Data:
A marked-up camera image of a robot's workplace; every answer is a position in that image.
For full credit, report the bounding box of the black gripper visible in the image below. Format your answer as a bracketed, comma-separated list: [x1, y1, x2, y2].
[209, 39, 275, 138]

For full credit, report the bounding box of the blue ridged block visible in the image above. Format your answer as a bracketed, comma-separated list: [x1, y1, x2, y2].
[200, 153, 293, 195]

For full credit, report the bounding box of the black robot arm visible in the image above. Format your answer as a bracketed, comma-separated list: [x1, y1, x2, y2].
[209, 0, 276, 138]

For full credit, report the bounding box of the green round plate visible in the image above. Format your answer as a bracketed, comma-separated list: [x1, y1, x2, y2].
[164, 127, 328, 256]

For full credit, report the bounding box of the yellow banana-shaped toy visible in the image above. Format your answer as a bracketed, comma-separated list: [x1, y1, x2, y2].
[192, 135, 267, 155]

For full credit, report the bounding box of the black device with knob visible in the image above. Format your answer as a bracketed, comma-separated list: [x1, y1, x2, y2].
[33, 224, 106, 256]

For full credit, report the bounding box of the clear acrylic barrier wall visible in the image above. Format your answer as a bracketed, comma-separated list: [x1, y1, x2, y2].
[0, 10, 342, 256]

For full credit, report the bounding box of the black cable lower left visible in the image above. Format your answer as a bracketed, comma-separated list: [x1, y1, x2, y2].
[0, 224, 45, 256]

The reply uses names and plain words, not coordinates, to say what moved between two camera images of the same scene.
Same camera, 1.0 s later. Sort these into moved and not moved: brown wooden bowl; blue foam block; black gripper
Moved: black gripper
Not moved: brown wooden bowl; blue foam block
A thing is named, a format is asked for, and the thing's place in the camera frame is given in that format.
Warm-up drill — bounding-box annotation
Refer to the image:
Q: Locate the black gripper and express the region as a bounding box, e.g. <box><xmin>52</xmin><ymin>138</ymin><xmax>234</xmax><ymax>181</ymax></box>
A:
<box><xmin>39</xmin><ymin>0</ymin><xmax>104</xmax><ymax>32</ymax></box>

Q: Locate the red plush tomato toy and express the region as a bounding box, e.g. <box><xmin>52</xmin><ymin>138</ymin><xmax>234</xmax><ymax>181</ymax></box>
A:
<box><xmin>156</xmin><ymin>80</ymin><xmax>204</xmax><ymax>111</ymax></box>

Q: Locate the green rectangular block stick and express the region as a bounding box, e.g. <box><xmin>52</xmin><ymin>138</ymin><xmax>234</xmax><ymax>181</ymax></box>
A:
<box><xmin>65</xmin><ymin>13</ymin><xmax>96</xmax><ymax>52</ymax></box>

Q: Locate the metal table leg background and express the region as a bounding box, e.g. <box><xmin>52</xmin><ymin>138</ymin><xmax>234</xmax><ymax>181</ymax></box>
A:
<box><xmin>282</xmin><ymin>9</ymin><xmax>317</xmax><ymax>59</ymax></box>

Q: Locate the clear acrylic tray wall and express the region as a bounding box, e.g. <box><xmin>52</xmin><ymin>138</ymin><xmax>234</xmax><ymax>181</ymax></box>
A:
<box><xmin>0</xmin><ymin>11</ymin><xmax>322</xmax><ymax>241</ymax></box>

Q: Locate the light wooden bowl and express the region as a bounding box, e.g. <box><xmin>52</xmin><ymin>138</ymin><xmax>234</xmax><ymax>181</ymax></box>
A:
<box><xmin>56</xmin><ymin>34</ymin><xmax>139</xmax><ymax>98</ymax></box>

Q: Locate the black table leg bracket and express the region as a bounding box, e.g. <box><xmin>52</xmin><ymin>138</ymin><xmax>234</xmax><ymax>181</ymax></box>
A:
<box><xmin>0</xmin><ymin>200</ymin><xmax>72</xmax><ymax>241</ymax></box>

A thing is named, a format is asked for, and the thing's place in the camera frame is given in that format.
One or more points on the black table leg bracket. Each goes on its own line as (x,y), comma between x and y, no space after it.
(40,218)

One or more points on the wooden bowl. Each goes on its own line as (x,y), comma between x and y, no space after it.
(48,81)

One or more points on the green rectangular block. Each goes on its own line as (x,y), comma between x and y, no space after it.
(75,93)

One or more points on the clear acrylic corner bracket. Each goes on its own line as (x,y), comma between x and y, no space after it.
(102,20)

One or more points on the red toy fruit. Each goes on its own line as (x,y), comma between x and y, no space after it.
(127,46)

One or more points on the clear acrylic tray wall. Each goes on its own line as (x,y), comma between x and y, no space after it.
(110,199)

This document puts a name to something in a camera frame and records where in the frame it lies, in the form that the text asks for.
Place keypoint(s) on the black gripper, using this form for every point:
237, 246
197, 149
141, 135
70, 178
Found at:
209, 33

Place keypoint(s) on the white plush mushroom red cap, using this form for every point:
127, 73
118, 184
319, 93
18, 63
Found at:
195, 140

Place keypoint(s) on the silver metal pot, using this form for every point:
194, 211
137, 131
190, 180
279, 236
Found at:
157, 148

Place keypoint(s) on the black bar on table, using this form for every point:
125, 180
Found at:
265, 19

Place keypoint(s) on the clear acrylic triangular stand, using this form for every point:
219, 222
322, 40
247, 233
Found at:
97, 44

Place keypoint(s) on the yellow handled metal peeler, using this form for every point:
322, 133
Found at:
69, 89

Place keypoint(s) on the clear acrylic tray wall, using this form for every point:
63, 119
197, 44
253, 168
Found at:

Required work:
The complete listing, unchanged, is the expected answer.

Answer to this task:
A marked-up camera image of a robot's workplace; every answer is a position in that image.
For full credit, report the bounding box of the black gripper visible in the image below. Format your answer as a bracketed, comma-separated list: [x1, y1, x2, y2].
[209, 39, 275, 138]

For full credit, report the bounding box of the blue ridged block visible in the image above. Format your answer as a bracketed, comma-separated list: [x1, y1, x2, y2].
[200, 153, 293, 195]

For full credit, report the bounding box of the black robot arm visible in the image above. Format your answer as a bracketed, comma-separated list: [x1, y1, x2, y2].
[209, 0, 276, 138]

For full credit, report the bounding box of the green round plate visible in the image above. Format your answer as a bracketed, comma-separated list: [x1, y1, x2, y2].
[164, 127, 328, 256]

For full credit, report the bounding box of the yellow banana-shaped toy visible in the image above. Format your answer as a bracketed, comma-separated list: [x1, y1, x2, y2].
[192, 135, 267, 155]

For full credit, report the bounding box of the black device with knob visible in the image above. Format your answer as a bracketed, comma-separated list: [x1, y1, x2, y2].
[33, 224, 106, 256]

For full credit, report the bounding box of the clear acrylic barrier wall visible in the image above. Format your answer as a bracketed, comma-separated list: [x1, y1, x2, y2].
[0, 10, 342, 256]

For full credit, report the bounding box of the black cable lower left visible in the image above. Format your answer as a bracketed, comma-separated list: [x1, y1, x2, y2].
[0, 224, 45, 256]

The reply uses names and plain words, not coordinates, to say what moved between two camera images of the same scene.
Same camera, 1.0 s later. Sort these into moved and not moved: brown wooden bowl; blue foam block; black gripper
Moved: black gripper
Not moved: brown wooden bowl; blue foam block
A thing is named, a format is asked for, and the thing's place in the camera frame is given in that format.
Warm-up drill — bounding-box annotation
Refer to the image:
Q: Locate the black gripper and express the region as a bounding box, e.g. <box><xmin>52</xmin><ymin>138</ymin><xmax>234</xmax><ymax>181</ymax></box>
A:
<box><xmin>39</xmin><ymin>0</ymin><xmax>104</xmax><ymax>32</ymax></box>

Q: Locate the red plush tomato toy and express the region as a bounding box, e.g. <box><xmin>52</xmin><ymin>138</ymin><xmax>234</xmax><ymax>181</ymax></box>
A:
<box><xmin>156</xmin><ymin>80</ymin><xmax>204</xmax><ymax>111</ymax></box>

Q: Locate the green rectangular block stick and express the region as a bounding box, e.g. <box><xmin>52</xmin><ymin>138</ymin><xmax>234</xmax><ymax>181</ymax></box>
A:
<box><xmin>65</xmin><ymin>13</ymin><xmax>96</xmax><ymax>52</ymax></box>

Q: Locate the metal table leg background and express the region as a bounding box, e.g. <box><xmin>52</xmin><ymin>138</ymin><xmax>234</xmax><ymax>181</ymax></box>
A:
<box><xmin>282</xmin><ymin>9</ymin><xmax>317</xmax><ymax>59</ymax></box>

Q: Locate the clear acrylic tray wall and express the region as a bounding box, e.g. <box><xmin>52</xmin><ymin>138</ymin><xmax>234</xmax><ymax>181</ymax></box>
A:
<box><xmin>0</xmin><ymin>11</ymin><xmax>322</xmax><ymax>241</ymax></box>

Q: Locate the light wooden bowl and express the region as a bounding box, e.g. <box><xmin>52</xmin><ymin>138</ymin><xmax>234</xmax><ymax>181</ymax></box>
A:
<box><xmin>56</xmin><ymin>34</ymin><xmax>139</xmax><ymax>98</ymax></box>

Q: Locate the black table leg bracket and express the region as a bounding box, e.g. <box><xmin>52</xmin><ymin>138</ymin><xmax>234</xmax><ymax>181</ymax></box>
A:
<box><xmin>0</xmin><ymin>200</ymin><xmax>72</xmax><ymax>241</ymax></box>

A thing is named, a format is asked for, and the thing's place in the camera frame is given in that format.
One or more points on the black table leg bracket. Each goes on its own line as (x,y), comma between x and y, no space after it.
(40,218)

One or more points on the wooden bowl. Each goes on its own line as (x,y), comma between x and y, no space after it.
(48,81)

One or more points on the green rectangular block. Each goes on its own line as (x,y), comma between x and y, no space after it.
(75,93)

One or more points on the clear acrylic corner bracket. Each goes on its own line as (x,y), comma between x and y, no space after it.
(102,20)

One or more points on the red toy fruit. Each goes on its own line as (x,y), comma between x and y, no space after it.
(127,46)

One or more points on the clear acrylic tray wall. Each goes on its own line as (x,y), comma between x and y, no space after it.
(110,199)

This document puts a name to something in a camera frame and records where in the frame it lies, in the form that the text asks for.
Place keypoint(s) on the black gripper, using this form for every point:
237, 246
197, 149
141, 135
70, 178
Found at:
209, 33

Place keypoint(s) on the white plush mushroom red cap, using this form for every point:
127, 73
118, 184
319, 93
18, 63
Found at:
195, 140

Place keypoint(s) on the silver metal pot, using this form for every point:
194, 211
137, 131
190, 180
279, 236
Found at:
157, 148

Place keypoint(s) on the black bar on table, using this form for every point:
125, 180
Found at:
265, 19

Place keypoint(s) on the clear acrylic triangular stand, using this form for every point:
219, 222
322, 40
247, 233
Found at:
97, 44

Place keypoint(s) on the yellow handled metal peeler, using this form for every point:
322, 133
Found at:
69, 89

Place keypoint(s) on the clear acrylic tray wall, using this form for every point:
63, 119
197, 44
253, 168
Found at:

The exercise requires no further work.